More than 220 people gathered at Campus Biotech in Geneva on October 9 to attend the Wyss Center Brain Health Symposium. The aim was to offer a platform for researchers, academics, and start-ups to present innovation in transformational technologies for brain-related diseases.
The event consisted of three sessions, each led by a keynote speaker. The first session covered innovation in AI wearables, NeuroGI, non-invasive deep brain stimulation, and focused ultrasound technology. The second session opened up with an intervention by James Gorman from the Wyss Institute for Biologically Inspired Engineering, at Harvard University, who presented the achievements realized in the treatment of brain disease by precise brain targeting of drugs.

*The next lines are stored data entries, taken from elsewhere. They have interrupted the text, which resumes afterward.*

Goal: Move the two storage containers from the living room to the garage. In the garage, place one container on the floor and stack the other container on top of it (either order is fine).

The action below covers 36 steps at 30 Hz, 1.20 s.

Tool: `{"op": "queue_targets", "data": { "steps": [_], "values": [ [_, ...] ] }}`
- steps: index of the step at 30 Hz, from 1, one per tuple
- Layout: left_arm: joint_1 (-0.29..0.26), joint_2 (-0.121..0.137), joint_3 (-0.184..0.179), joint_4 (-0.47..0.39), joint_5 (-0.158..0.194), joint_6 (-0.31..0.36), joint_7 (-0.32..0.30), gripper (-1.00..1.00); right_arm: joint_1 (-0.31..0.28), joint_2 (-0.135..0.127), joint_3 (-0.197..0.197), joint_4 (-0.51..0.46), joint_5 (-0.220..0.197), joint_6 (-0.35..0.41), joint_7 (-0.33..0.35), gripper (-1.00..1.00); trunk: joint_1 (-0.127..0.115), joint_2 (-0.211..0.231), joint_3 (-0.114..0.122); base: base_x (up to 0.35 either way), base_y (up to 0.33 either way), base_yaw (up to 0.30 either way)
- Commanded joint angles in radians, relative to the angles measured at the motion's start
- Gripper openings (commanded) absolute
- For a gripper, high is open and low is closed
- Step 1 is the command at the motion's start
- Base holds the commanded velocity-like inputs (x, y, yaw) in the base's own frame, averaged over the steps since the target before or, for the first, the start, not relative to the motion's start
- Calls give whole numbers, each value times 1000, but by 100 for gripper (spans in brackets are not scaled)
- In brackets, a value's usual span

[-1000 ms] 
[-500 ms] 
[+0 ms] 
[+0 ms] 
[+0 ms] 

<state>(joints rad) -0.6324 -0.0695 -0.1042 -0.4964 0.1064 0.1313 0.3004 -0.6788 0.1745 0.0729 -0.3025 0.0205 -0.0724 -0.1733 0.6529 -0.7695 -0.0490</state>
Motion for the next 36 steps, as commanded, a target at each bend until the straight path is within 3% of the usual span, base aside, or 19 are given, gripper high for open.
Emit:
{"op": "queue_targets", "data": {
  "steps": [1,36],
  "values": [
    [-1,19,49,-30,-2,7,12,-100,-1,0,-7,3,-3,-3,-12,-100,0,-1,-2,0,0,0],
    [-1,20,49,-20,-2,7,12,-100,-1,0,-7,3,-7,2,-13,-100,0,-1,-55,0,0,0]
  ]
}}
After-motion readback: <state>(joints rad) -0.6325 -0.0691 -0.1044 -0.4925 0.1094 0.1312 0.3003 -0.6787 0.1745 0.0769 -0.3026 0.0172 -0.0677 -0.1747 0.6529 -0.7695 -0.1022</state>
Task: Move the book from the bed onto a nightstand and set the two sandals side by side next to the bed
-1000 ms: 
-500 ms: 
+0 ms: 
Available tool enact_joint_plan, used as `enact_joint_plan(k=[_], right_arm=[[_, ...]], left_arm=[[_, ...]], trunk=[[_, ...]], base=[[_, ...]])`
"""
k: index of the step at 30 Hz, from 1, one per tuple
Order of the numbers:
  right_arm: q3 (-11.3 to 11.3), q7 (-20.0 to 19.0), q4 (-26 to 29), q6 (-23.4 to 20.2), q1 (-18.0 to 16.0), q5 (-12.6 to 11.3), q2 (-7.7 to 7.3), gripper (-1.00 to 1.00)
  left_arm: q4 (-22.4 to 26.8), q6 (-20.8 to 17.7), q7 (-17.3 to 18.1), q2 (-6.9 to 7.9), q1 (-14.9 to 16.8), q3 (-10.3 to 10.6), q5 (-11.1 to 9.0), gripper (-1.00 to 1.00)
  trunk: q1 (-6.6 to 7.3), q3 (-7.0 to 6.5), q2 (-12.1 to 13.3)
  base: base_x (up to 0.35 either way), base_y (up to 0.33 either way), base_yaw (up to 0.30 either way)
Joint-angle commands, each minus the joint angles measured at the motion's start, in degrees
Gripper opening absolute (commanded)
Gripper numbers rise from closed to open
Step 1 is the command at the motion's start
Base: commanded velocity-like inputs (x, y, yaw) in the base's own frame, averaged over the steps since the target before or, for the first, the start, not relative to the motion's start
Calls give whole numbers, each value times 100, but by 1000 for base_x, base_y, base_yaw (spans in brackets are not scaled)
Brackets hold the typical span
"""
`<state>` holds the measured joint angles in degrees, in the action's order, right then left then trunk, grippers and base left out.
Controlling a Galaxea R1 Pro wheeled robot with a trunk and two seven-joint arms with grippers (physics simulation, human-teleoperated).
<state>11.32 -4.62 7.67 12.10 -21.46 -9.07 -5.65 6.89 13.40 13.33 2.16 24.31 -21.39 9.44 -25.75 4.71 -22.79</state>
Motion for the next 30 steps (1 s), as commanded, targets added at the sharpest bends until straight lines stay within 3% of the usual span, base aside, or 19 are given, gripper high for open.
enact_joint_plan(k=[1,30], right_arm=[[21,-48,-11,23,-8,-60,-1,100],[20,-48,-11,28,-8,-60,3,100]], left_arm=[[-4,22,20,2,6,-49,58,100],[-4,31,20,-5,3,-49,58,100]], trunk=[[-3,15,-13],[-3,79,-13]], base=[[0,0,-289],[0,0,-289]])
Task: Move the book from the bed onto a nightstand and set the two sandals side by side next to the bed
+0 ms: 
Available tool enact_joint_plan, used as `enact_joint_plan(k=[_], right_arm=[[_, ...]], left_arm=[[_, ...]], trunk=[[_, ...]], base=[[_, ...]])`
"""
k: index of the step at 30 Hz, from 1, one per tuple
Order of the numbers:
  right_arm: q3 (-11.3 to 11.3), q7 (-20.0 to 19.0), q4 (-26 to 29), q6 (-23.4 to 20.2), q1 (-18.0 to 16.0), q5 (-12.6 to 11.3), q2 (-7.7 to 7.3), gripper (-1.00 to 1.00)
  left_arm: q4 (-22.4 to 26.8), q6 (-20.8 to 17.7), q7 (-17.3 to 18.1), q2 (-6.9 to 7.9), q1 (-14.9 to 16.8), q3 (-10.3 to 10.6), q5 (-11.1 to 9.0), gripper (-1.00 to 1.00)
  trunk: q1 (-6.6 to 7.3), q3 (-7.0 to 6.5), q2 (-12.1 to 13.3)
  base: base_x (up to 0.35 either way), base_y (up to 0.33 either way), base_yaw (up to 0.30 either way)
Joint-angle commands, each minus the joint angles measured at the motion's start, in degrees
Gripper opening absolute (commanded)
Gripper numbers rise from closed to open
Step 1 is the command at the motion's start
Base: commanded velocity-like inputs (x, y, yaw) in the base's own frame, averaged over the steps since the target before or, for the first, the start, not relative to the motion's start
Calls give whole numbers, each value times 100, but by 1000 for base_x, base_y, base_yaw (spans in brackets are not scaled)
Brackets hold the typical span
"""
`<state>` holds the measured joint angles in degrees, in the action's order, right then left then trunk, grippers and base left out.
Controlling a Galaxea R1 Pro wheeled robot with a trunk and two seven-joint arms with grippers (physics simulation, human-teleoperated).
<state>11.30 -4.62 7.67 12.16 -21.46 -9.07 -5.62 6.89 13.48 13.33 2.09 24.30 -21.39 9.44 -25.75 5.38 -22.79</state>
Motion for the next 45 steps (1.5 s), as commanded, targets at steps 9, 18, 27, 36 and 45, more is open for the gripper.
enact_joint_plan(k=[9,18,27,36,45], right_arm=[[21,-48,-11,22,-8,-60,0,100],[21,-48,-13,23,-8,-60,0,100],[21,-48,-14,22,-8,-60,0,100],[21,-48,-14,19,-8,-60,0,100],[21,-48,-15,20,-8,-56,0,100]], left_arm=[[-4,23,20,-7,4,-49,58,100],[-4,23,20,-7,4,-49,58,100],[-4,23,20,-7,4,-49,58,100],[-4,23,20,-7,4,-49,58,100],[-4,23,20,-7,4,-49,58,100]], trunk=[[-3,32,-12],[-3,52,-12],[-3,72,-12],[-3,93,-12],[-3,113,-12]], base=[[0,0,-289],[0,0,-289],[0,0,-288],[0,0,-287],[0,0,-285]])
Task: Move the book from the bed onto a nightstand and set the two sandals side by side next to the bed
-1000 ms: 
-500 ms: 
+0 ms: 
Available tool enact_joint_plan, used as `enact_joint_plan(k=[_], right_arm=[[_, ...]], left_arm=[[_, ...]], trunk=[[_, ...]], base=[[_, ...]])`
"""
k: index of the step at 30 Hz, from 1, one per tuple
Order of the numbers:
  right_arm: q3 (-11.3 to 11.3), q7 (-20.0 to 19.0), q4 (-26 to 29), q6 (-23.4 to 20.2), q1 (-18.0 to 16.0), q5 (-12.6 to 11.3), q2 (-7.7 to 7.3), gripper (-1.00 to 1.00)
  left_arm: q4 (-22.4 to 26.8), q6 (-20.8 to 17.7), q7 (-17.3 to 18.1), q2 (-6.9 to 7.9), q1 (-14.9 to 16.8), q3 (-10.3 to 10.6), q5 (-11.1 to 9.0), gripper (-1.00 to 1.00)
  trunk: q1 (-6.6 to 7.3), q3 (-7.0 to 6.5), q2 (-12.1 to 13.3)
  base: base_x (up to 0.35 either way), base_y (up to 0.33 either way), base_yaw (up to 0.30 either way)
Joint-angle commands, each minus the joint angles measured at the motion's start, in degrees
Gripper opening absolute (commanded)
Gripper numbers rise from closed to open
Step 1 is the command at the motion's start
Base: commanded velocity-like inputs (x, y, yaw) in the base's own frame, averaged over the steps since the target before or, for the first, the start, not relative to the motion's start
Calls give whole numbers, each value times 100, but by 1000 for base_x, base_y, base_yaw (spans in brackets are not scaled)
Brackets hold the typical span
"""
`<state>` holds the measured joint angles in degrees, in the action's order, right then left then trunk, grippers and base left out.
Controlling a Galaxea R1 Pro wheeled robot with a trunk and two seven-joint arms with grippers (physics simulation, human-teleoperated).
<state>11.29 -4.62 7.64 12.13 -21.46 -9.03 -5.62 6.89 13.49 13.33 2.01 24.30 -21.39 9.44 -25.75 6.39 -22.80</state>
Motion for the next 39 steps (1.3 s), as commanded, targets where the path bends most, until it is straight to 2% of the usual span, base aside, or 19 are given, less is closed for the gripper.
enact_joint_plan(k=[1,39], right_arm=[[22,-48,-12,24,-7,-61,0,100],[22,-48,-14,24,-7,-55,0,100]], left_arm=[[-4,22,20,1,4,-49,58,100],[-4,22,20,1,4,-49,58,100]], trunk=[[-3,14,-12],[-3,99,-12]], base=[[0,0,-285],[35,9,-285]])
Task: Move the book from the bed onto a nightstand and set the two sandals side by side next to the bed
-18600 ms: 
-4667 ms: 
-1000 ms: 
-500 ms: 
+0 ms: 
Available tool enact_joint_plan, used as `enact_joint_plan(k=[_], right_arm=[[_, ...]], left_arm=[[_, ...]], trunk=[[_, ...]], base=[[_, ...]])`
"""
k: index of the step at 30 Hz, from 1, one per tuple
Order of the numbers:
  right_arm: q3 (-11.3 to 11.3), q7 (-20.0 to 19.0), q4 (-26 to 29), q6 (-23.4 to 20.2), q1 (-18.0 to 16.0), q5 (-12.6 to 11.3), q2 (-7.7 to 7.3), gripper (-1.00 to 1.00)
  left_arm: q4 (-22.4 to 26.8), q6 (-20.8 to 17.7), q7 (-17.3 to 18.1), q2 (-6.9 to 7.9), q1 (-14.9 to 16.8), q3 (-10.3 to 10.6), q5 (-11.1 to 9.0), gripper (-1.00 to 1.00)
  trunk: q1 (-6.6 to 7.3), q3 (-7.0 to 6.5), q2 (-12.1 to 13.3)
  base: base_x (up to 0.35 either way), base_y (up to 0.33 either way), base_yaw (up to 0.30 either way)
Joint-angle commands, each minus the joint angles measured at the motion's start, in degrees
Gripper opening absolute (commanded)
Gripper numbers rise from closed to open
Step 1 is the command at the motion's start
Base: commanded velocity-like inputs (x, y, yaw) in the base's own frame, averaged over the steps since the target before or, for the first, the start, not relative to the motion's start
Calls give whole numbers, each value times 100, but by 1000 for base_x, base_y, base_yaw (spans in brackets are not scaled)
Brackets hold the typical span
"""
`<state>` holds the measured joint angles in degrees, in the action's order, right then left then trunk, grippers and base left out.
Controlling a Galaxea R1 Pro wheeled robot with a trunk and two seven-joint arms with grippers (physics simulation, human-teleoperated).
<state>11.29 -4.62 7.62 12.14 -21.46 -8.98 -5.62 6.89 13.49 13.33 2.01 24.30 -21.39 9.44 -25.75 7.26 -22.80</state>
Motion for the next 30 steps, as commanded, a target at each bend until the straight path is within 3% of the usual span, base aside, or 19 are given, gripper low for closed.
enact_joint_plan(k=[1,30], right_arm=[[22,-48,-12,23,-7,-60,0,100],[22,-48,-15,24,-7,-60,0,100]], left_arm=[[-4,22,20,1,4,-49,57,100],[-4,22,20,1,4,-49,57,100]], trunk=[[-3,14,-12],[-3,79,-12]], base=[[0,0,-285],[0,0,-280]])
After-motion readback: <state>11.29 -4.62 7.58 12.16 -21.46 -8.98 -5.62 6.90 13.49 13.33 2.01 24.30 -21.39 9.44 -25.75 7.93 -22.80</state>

Key innovations in optogenetics therapy, non-invasive visual neurostimulation to enable people living with Alzheimer’s disease form memories, and AI-Enabled electronics. The third session featured organizations working on technologies at a pre-clinical stage.
The event’s format provided attendees with the opportunity to learn about the latest developments and to interact with passionate experts working in the field. The event concluded with a networking aperitif during which attendees were able to engage with peers and presenters to continue to exchange about their fields of research.
We thank all participants and attendees for their presence and their valuable contributions, which made this event a success.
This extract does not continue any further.